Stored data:
**********

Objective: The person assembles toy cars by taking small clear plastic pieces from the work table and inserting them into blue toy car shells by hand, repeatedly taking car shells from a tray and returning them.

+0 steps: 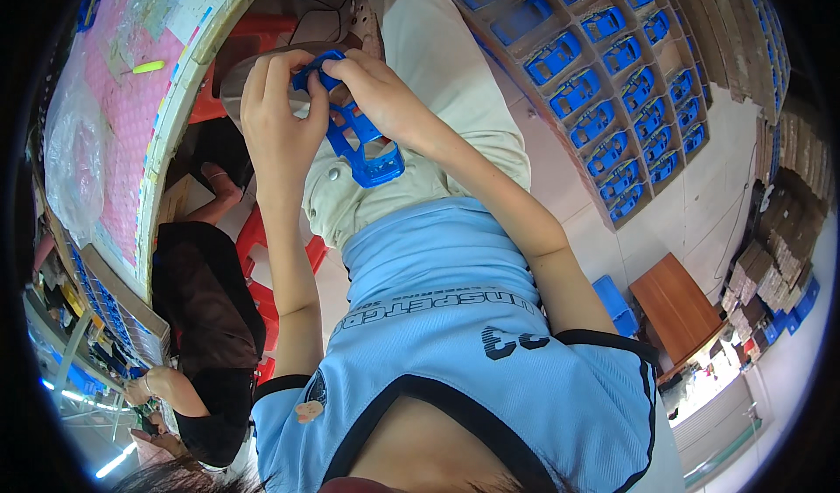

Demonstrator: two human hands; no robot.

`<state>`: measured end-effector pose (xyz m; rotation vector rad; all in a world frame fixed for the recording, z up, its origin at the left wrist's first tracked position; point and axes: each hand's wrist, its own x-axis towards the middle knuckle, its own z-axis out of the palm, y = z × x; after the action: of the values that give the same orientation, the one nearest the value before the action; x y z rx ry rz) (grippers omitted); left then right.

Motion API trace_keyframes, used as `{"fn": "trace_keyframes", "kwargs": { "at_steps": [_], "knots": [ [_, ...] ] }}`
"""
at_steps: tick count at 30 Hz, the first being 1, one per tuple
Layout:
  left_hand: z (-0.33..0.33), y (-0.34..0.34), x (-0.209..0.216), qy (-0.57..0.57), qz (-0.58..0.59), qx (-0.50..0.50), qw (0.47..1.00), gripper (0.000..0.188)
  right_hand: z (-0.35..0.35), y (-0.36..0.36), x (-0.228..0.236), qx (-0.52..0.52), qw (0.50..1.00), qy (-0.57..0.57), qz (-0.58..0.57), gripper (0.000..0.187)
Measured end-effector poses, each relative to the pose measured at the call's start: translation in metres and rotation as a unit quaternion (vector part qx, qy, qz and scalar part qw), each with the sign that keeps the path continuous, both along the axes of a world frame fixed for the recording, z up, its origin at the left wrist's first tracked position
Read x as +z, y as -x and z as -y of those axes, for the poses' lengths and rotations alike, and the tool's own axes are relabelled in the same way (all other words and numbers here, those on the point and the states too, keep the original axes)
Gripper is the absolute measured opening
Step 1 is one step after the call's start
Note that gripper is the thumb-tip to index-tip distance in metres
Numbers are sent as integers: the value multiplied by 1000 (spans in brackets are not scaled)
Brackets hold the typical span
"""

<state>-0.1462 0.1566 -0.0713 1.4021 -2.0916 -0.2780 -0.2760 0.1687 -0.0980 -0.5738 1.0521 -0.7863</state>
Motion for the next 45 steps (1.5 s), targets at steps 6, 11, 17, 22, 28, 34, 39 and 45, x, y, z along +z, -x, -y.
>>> {"fn": "trace_keyframes", "kwargs": {
  "at_steps": [6,11,17,22,28,34,39,45],
  "knots": [
    [-1,-1,0,44,-8,-5,999,19,1,0,0,-9,1000,-7,-2,39],
    [-2,-1,-1,29,-14,11,999,19,2,0,-3,2,1000,7,-4,40],
    [-5,-1,2,-14,10,27,999,19,1,-1,5,-1,1000,-2,-14,39],
    [-4,-1,3,7,12,27,1000,18,1,-3,5,-5,1000,12,-22,39],
    [-1,-3,-1,-2,29,5,1000,18,-2,-5,7,-15,998,41,-36,36],
    [1,-5,-1,-6,32,-3,999,15,-2,-6,5,-16,997,51,-46,33],
    [0,-4,-1,31,38,-3,999,14,-1,-7,8,-12,998,54,-37,34],
    [-3,-2,1,59,63,14,996,14,-1,-6,8,-15,998,47,-37,37]
  ]
}}
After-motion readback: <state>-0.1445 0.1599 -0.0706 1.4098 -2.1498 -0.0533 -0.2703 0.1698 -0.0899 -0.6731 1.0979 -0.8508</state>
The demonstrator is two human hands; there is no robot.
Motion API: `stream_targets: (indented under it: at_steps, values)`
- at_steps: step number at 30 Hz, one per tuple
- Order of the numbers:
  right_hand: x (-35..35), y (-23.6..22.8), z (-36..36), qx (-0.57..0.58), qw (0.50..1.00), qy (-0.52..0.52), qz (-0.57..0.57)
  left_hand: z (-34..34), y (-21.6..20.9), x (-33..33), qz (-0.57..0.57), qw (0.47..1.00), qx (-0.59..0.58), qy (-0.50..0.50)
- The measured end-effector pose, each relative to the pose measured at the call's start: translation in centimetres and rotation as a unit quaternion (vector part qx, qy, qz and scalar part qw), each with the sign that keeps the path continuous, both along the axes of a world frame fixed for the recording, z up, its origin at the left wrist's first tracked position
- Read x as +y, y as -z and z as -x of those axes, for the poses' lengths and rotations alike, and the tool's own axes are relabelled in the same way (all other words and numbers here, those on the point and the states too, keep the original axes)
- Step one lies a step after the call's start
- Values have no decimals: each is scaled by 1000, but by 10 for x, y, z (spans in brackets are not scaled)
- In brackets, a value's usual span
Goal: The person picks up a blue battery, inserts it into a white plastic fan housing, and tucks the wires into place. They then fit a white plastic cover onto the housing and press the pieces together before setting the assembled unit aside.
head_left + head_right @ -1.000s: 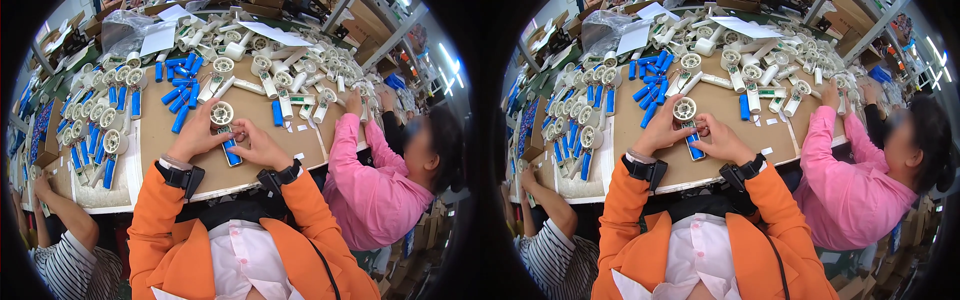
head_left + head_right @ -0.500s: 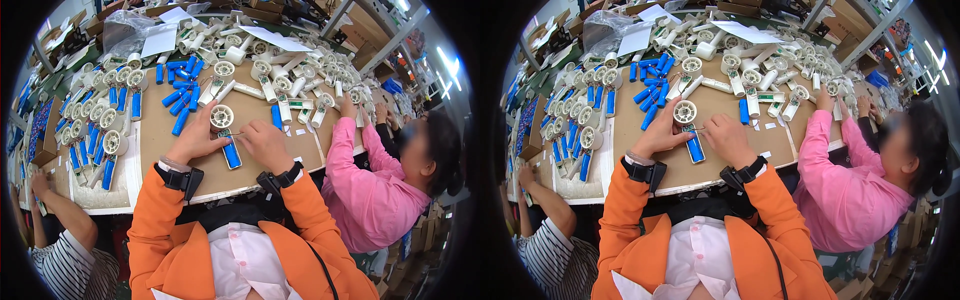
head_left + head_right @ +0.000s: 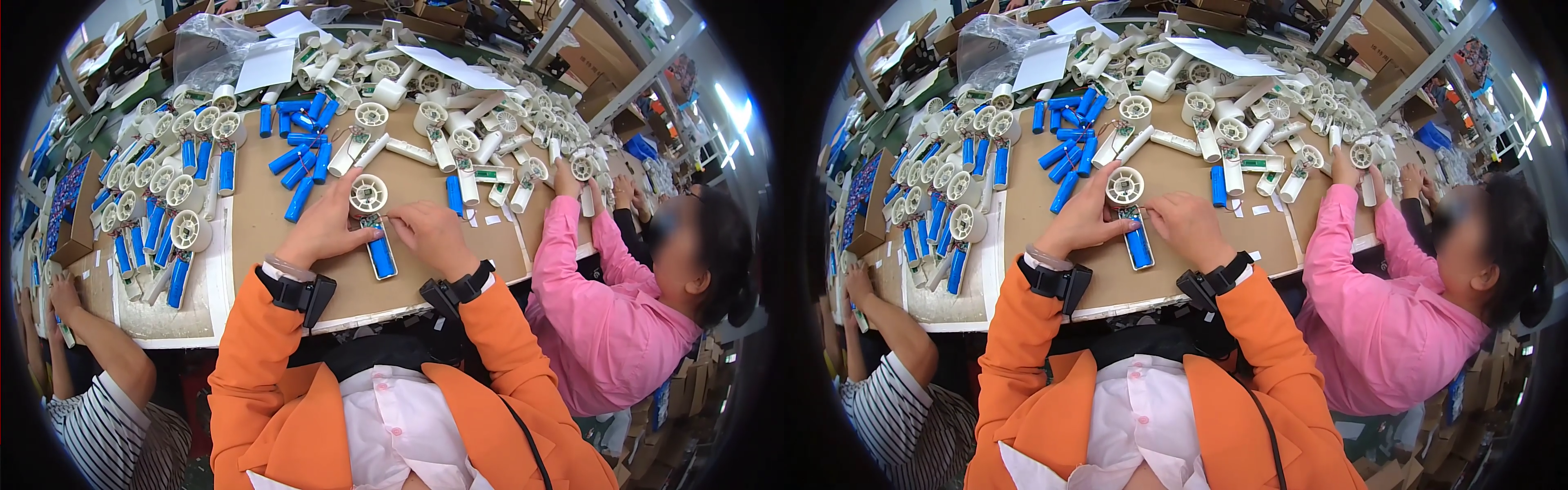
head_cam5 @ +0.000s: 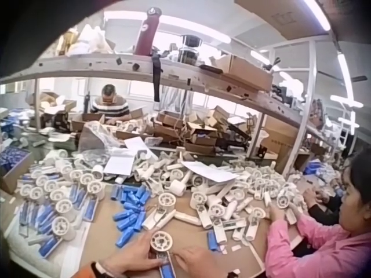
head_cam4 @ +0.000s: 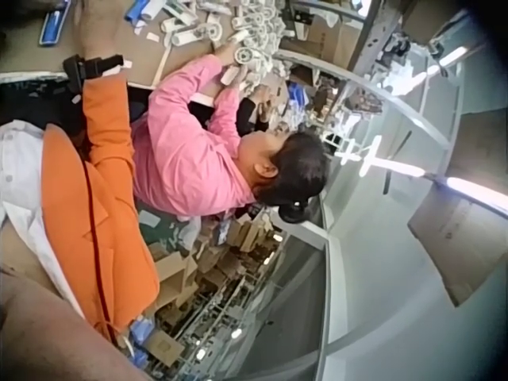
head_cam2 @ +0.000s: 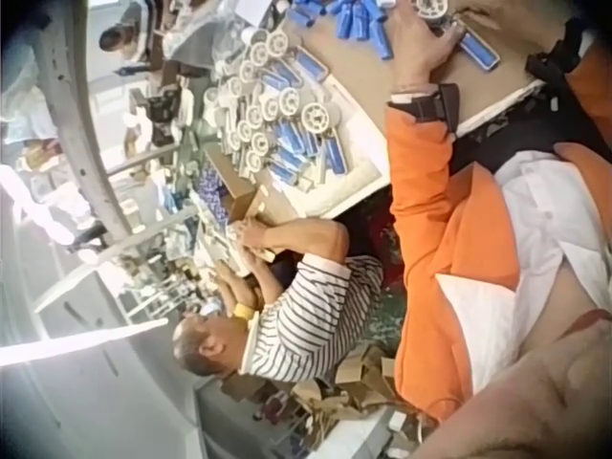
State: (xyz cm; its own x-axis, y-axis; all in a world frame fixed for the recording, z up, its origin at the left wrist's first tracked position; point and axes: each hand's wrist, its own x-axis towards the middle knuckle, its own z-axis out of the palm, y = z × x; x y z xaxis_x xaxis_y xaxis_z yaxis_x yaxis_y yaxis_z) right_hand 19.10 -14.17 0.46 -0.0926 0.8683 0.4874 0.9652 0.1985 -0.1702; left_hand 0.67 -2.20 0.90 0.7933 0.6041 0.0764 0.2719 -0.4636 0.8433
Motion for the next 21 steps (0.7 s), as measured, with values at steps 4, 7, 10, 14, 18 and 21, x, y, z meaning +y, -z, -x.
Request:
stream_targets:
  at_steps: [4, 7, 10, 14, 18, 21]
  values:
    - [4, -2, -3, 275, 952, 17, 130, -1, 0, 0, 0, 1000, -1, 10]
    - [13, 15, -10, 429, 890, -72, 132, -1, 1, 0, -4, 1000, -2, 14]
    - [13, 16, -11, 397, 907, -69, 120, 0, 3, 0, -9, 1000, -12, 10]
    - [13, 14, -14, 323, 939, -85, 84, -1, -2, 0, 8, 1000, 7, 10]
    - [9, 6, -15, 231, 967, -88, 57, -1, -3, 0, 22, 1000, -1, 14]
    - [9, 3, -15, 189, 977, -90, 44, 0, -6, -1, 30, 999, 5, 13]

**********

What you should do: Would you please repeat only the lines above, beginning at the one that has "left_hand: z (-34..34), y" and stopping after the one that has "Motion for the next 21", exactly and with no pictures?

The answer:
  left_hand: z (-34..34), y (-21.6..20.9), x (-33..33), qz (-0.57..0.57), qw (0.47..1.00), qx (-0.59..0.58), qy (-0.50..0.50)
- The measured end-effector pose, each relative to the pose measured at the call's start: translation in centimetres and rotation as a unit quaternion (vector part qx, qy, qz and scalar part qw), each with the sign that keeps the path continuous, both along the axes of a world frame fixed for the recording, z up, its origin at the left wrist's first tracked position
- Read x as +y, y as -z and z as -x of those axes, for the poses' lengths and rotations alike, and the tool's own axes are relabelled in the same way (all other words and numbers here, those on the point and the states too, keep the original axes)
- Step one lies a step after the call's start
- Values have no decimals: each is scaled by 1000, but by 10 for x, y, z (spans in brackets are not scaled)
- In brackets, a value's usual span
Goal: The person picks up a blue battery, inserts it into a white plastic fan housing, and tucks the wires into place. They then fit a white plastic cover onto the housing and press the pieces together before setting the assembled unit aside.
head_left + head_right @ -1.000s: 
head_left + head_right @ -0.500s: 
head_left + head_right @ +0.000s: 
head_cam5 @ +0.000s: 
head_cam4 @ +0.000s: 
head_cam2 @ +0.000s: 
State: (xyz cm; its own x-axis, y-axis; all in a world frame fixed for the recording, z up, its origin at the left wrist's first tracked position; point and axes: each hand's wrist, its own x-axis towards the middle knuckle, its own z-axis out of the palm, y = z × x; x y z xaxis_x xaxis_y xaxis_z yaxis_x yaxis_y yaxis_z) right_hand 19.10 -14.17 0.46 -0.0926 0.8683 0.4874 0.9652 0.1985 -0.1702; left_hand 0.67 -2.20 0.90 0.7933 0.6041 0.0764 0.2719 -0.4636 0.8433
Motion for the next 21 steps (0.7 s), as measured, with values at steps 4, 7, 10, 14, 18 and 21, x, y, z meaning +y, -z, -x.

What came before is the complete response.